Icarus's Mother correspondence
Date: Fri, 8 Nov 1996 14:43:55 +0400
From: Gary Grant <email@example.com>
Subject: Re: Working with Sam
Thanks for keeping in touch with me concerning Signature's first production. I am very happy to say that I will attend the production at the 3 PM matinee on Sunday, Nov. 10. With all of your insight into the production process, I will have a special appreciation of the work.
I will look for you in the theatre after the performance. I would like to place a face with the email words. Also, I will call the business office to try to secure a press packet for the website. If I don't reach anyone, would you please try to see that a packet is available for me on Sunday. I am pleased with the first phase of the Signature Theatre subpage. Now that we have something online, we can work with graphics to make the subpage more interesting. If you don't mind, I would also like to include quotes from our correspondance since I think that you have offered a unique view of the rehearsal process with Shepard and Chaikin.
Thanks for asking about Icarus' Mother. I was pleased with the work. A Bucknell alum, John Uffleman, MFA from SMU, came on campus to play the role of Frank and he tore up the final monologue.

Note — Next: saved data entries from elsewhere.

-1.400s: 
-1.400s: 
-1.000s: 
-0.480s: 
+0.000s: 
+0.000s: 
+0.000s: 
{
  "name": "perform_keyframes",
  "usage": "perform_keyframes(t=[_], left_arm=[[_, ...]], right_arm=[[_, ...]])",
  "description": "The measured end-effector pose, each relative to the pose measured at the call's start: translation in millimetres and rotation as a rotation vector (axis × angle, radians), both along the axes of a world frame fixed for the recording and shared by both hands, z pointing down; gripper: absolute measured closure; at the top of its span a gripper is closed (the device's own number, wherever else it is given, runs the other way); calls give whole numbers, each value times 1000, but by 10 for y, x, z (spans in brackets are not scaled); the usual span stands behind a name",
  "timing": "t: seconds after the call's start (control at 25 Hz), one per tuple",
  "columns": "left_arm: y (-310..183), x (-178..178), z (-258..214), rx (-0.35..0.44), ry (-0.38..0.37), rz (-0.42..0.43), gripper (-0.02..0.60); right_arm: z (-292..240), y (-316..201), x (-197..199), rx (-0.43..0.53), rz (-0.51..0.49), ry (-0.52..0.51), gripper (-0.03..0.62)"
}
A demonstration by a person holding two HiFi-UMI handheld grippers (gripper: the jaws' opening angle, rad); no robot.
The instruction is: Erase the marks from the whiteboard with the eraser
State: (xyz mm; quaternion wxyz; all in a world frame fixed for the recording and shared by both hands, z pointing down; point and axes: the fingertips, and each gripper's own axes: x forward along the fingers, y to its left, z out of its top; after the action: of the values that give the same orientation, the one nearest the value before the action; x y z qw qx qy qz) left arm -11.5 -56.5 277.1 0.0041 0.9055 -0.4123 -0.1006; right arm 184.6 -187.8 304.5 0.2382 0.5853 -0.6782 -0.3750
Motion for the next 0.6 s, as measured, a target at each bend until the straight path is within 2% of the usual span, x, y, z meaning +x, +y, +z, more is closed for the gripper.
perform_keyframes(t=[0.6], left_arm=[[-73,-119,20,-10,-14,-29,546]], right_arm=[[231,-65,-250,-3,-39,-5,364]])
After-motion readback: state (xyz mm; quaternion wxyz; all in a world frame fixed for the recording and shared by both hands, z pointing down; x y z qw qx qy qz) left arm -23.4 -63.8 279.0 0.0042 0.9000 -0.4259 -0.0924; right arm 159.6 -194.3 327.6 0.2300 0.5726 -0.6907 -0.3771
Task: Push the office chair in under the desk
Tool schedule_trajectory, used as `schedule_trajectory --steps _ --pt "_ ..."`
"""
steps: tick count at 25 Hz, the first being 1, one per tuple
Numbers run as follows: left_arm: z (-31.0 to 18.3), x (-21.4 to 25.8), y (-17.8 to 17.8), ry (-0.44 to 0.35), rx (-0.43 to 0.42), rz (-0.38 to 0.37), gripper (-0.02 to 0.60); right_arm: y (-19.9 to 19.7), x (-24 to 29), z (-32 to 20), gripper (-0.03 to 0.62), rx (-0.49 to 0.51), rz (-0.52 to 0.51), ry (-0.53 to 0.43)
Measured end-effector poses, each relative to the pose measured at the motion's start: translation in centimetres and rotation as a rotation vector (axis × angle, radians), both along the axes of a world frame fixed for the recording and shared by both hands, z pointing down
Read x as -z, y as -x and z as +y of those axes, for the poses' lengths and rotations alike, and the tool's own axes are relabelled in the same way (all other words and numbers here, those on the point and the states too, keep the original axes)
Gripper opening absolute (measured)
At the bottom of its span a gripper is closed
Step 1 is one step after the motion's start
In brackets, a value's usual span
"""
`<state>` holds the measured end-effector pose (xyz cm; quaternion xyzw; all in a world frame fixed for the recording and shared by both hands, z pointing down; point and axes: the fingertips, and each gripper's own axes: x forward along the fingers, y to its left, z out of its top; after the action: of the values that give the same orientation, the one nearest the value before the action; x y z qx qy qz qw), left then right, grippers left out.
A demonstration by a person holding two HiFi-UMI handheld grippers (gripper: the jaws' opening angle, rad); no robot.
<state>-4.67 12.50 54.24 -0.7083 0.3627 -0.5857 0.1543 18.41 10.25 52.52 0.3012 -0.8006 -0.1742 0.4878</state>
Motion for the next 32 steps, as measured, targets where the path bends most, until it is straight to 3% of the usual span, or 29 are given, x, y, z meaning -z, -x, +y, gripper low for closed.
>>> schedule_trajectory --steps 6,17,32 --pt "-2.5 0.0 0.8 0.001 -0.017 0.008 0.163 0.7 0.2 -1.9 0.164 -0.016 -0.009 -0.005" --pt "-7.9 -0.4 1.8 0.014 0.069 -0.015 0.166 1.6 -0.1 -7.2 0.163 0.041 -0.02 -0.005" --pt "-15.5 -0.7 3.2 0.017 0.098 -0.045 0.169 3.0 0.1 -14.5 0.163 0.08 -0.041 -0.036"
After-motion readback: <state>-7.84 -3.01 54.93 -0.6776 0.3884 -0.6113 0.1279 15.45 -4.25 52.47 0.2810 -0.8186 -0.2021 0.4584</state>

Jon's a Shakespearean specialist and I wanted to see how we could work together on the rhetoric and rhythm of the monologue. Two senior theatre majors, Liz Maccie and Shannon Kearns played Pat and Jill and they found an edgy and quirky psychology for the characters. We rehearsed to lots of jazz, especially Mingus, and tried to keep the jazz rhythms going along with the naturalism. This concept gave an unusual rapidly shifting tempo to the piece. I also gained a special appreciation for Shepard's innate sense of formalism. Icaurs' Mother works on an escalating sense of violence as a whole but each scene and each moment in the monologues is structured in a kind of competition with itself. The characters try to "top" one another in their descriptions of their fears of the impending apocalypse and each moment in the monologues tops the previous moment in intensity of feeling and often in very classical rhetorical devices.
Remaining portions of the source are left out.